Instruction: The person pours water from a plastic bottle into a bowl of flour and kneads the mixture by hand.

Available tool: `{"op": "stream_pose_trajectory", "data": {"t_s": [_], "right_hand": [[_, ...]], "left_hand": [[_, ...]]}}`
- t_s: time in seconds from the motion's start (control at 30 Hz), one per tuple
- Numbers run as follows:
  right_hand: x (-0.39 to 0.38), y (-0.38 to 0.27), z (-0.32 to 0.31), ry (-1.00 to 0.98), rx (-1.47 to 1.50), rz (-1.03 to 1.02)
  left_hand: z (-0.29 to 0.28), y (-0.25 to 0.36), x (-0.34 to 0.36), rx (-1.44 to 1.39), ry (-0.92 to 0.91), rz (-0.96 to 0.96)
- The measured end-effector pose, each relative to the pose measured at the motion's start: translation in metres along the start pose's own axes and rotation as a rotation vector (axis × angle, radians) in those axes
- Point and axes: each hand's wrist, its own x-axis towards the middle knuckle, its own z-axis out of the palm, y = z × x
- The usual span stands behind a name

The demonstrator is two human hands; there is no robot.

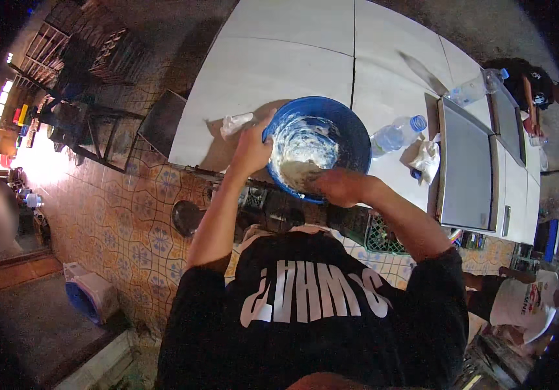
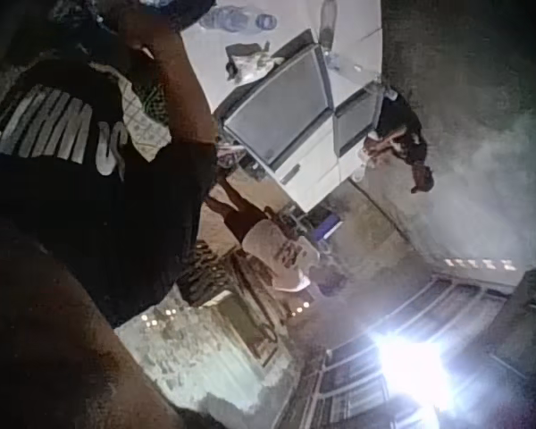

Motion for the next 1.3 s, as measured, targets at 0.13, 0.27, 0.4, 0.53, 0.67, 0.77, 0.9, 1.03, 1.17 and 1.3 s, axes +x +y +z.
{"op": "stream_pose_trajectory", "data": {"t_s": [0.13,0.27,0.4,0.53,0.67,0.77,0.9,1.03,1.17,1.3], "right_hand": [[-0.001,0.031,0.022,-0.029,-0.014,0.045],[0.025,0.050,0.017,0.261,0.114,0.209],[0.045,0.054,-0.004,0.391,0.000,0.145],[0.025,0.010,-0.026,0.813,0.356,0.330],[0.003,0.002,0.000,0.807,0.522,0.451],[0.023,-0.001,0.000,0.708,0.568,0.499],[0.081,0.022,0.037,0.804,0.433,0.339],[0.085,-0.001,0.026,0.396,0.117,0.237],[0.049,0.000,0.021,0.094,0.057,0.205],[0.014,-0.025,0.009,0.087,-0.071,0.127]], "left_hand": [[-0.004,0.002,-0.001,-0.064,0.063,0.125],[-0.005,0.008,0.000,-0.004,0.043,0.139],[-0.004,0.004,0.001,-0.030,-0.059,-0.013],[-0.003,-0.005,-0.004,-0.022,0.097,0.085],[-0.006,-0.006,-0.003,-0.130,0.164,0.184],[-0.009,0.001,0.000,-0.142,0.042,0.108],[-0.005,-0.001,0.004,-0.067,-0.055,0.031],[-0.015,0.009,0.006,-0.033,-0.081,0.025],[-0.015,-0.001,0.005,-0.001,-0.044,0.091],[-0.011,-0.009,0.003,-0.017,-0.046,0.074]]}}
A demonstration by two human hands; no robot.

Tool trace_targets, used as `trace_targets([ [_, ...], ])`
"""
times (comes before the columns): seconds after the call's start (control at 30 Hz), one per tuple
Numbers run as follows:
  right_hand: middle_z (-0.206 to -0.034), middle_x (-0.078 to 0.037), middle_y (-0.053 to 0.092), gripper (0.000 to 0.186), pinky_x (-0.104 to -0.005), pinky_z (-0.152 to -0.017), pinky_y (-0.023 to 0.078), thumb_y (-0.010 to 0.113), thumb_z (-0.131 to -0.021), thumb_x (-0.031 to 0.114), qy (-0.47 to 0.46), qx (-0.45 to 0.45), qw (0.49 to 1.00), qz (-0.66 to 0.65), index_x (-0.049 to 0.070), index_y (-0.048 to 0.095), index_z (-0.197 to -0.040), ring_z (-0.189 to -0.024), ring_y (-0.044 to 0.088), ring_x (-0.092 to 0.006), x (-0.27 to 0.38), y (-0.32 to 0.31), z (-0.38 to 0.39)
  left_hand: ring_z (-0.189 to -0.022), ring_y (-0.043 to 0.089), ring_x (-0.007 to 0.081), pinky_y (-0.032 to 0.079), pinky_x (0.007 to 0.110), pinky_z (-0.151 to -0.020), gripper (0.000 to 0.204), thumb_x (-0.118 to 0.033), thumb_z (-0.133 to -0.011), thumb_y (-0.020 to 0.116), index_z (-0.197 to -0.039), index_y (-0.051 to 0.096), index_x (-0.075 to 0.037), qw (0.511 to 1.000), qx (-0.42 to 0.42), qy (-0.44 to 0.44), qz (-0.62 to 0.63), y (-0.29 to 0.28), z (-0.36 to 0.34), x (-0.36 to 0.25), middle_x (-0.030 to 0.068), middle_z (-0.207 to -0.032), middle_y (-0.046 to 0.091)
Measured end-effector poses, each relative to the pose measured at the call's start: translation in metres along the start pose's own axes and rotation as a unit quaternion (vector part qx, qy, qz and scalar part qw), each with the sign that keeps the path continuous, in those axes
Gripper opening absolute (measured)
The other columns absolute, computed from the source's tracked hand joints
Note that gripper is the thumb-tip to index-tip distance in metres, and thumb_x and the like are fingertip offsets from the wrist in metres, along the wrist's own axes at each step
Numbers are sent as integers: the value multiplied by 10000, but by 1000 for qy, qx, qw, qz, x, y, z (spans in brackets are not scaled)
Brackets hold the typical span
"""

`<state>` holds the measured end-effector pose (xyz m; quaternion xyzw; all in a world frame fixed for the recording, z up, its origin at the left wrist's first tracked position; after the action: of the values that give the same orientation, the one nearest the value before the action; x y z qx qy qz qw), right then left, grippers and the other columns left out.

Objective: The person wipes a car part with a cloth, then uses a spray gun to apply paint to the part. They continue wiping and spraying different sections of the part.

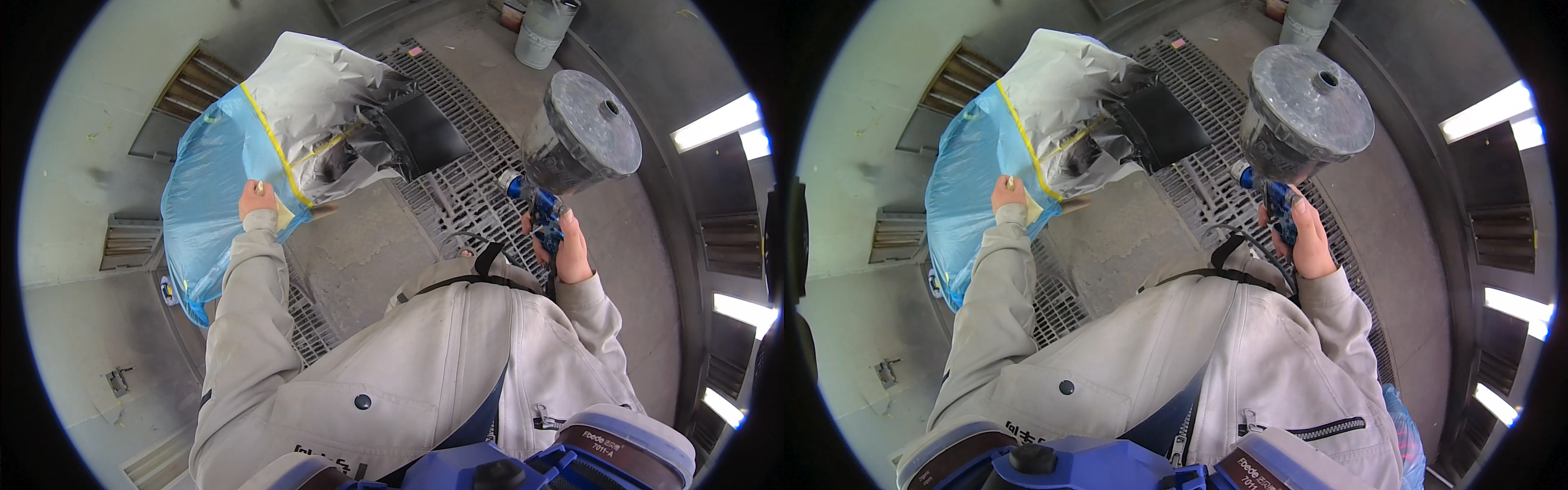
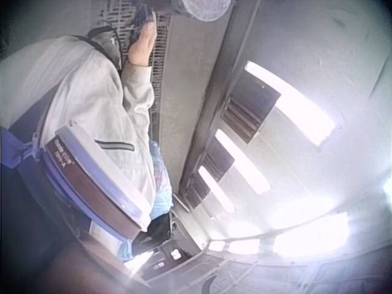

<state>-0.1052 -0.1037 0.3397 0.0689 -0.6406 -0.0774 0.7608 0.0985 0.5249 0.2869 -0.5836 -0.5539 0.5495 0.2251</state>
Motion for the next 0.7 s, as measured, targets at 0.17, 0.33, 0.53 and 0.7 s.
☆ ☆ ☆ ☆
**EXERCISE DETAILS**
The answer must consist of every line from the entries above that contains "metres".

**RESULT**
- The measured end-effector pose, each relative to the pose measured at the motion's start: translation in metres along the start pose's own axes and rotation as a rotation vector (axis × angle, radians) in those axes
Measured end-effector poses, each relative to the pose measured at the call's start: translation in metres along the start pose's own axes and rotation as a unit quaternion (vector part qx, qy, qz and scalar part qw), each with the sign that keeps the path continuous, in those axes
Note that gripper is the thumb-tip to index-tip distance in metres, and thumb_x and the like are fingertip offsets from the wrist in metres, along the wrist's own axes at each step

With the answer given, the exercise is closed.